• Try it: What you return should match the data word for word, minus the images.

• Information provided:
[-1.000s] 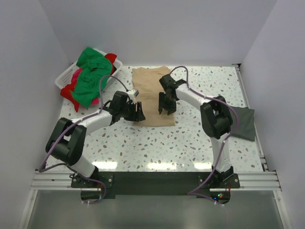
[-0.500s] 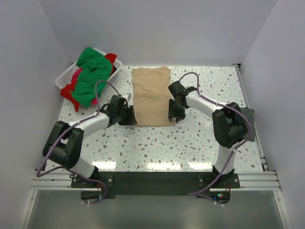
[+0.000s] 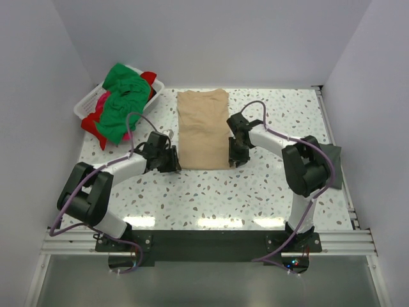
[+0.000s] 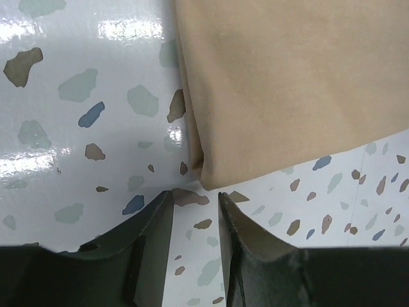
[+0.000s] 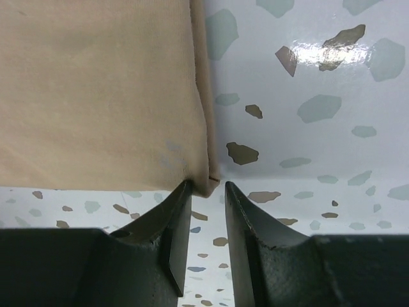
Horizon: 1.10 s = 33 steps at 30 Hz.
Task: Fold and stack the t-shirts
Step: Fold the tshirt
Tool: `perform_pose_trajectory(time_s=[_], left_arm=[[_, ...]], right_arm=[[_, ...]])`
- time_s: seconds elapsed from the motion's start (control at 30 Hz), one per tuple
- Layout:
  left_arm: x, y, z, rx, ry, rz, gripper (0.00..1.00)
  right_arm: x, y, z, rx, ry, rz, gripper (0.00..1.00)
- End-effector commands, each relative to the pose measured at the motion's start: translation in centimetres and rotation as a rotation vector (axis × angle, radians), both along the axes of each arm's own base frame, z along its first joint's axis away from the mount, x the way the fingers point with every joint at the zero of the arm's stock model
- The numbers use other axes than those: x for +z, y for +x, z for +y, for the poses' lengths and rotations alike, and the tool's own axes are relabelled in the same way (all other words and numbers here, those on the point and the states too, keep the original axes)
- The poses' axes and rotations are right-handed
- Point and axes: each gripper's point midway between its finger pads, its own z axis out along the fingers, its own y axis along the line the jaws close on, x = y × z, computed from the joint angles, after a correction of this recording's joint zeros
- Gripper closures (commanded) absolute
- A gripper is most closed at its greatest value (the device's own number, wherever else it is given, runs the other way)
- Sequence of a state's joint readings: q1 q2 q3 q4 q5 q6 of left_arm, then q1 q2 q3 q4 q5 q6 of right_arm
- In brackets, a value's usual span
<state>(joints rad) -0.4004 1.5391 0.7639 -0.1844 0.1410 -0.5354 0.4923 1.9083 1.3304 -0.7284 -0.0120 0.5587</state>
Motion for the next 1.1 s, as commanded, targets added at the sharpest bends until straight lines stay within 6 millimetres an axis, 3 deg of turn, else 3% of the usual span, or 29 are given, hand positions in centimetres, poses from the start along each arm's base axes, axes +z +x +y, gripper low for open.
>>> perform_pose_trajectory(time_s=[0.0, 0.17, 0.4, 0.67, 0.77, 1.07], left_arm=[[0.3, 0.5, 0.0, 0.032, -0.018, -0.026, 0.62], [0.1, 0.6, -0.3, 0.038, -0.042, -0.026, 0.63], [0.0, 0.6, -0.7, 0.046, -0.072, -0.032, 0.63], [-0.2, 0.8, -1.3, 0.047, -0.109, -0.039, 0.63], [1.2, 2.0, -1.6, 0.062, -0.145, -0.109, 0.63], [-0.1, 2.0, -1.1, 0.105, -0.106, -0.061, 0.63]], right_arm=[[-0.8, 0.2, -0.4, 0.012, -0.016, -0.008, 0.69], [-1.9, -0.4, -0.4, 0.024, -0.007, 0.022, 0.69], [-2.8, -0.8, -0.4, 0.046, -0.002, 0.048, 0.79], [-2.9, -1.3, -0.6, 0.059, -0.004, 0.055, 0.83], [-2.8, -1.3, -0.7, 0.066, -0.008, 0.057, 0.84], [-2.6, -1.5, -1.0, 0.087, -0.021, 0.056, 0.85]])
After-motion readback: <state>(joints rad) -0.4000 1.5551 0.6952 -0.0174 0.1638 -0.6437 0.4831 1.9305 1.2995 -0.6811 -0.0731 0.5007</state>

• Task solution:
[-1.000s] 
[-0.500s] 
[+0.000s] 
[+0.000s] 
[+0.000s] 
Horizon: 1.10 s = 33 steps at 30 Hz.
Task: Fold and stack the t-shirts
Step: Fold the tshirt
Tool: `perform_pose_trajectory(time_s=[_], left_arm=[[_, ...]], right_arm=[[_, ...]])`
- time_s: seconds elapsed from the motion's start (control at 30 Hz), one per tuple
- Layout:
  left_arm: x, y, z, rx, ry, rz, gripper (0.00..1.00)
  right_arm: x, y, z, rx, ry, rz, gripper (0.00..1.00)
- End-effector commands, each relative to the pose measured at the motion's start: translation in centimetres and rotation as a rotation vector (axis × angle, radians), both along the axes of each arm's own base frame, z along its first joint's axis away from the mount, x the way the fingers point with every joint at the zero of the arm's stock model
- The numbers use other axes than those: x for +z, y for +x, z for +y, for the poses' lengths and rotations alike, and the tool's own axes are relabelled in the same way (all other words and numbers here, those on the point and the states too, keep the original axes)
- The poses' axes and rotations are right-handed
- Point and axes: each gripper's point midway between its finger pads, its own z axis out along the fingers, its own y axis along the line the jaws close on, x = y × z, computed from the joint angles, after a correction of this recording's joint zeros
- Gripper closures (commanded) absolute
- A gripper is most closed at its greatest value (the device's own number, wherever else it is given, runs the other way)
- Sequence of a state's joint readings: q1 q2 q3 q4 q5 q6 of left_arm, then q1 q2 q3 q4 q5 q6 of right_arm
- In brackets, a value's usual span
<state>(joints rad) -0.4004 1.5391 0.7639 -0.1844 0.1410 -0.5354 0.4923 1.9083 1.3304 -0.7284 -0.0120 0.5587</state>
Motion for the next 1.1 s, as commanded, targets added at the sharpest bends until straight lines stay within 6 millimetres an axis, 3 deg of turn, else 3% of the usual span, or 29 are given, hand positions in centimetres, poses from the start along each arm's base axes, axes +z +x +y, gripper low for open.
>>> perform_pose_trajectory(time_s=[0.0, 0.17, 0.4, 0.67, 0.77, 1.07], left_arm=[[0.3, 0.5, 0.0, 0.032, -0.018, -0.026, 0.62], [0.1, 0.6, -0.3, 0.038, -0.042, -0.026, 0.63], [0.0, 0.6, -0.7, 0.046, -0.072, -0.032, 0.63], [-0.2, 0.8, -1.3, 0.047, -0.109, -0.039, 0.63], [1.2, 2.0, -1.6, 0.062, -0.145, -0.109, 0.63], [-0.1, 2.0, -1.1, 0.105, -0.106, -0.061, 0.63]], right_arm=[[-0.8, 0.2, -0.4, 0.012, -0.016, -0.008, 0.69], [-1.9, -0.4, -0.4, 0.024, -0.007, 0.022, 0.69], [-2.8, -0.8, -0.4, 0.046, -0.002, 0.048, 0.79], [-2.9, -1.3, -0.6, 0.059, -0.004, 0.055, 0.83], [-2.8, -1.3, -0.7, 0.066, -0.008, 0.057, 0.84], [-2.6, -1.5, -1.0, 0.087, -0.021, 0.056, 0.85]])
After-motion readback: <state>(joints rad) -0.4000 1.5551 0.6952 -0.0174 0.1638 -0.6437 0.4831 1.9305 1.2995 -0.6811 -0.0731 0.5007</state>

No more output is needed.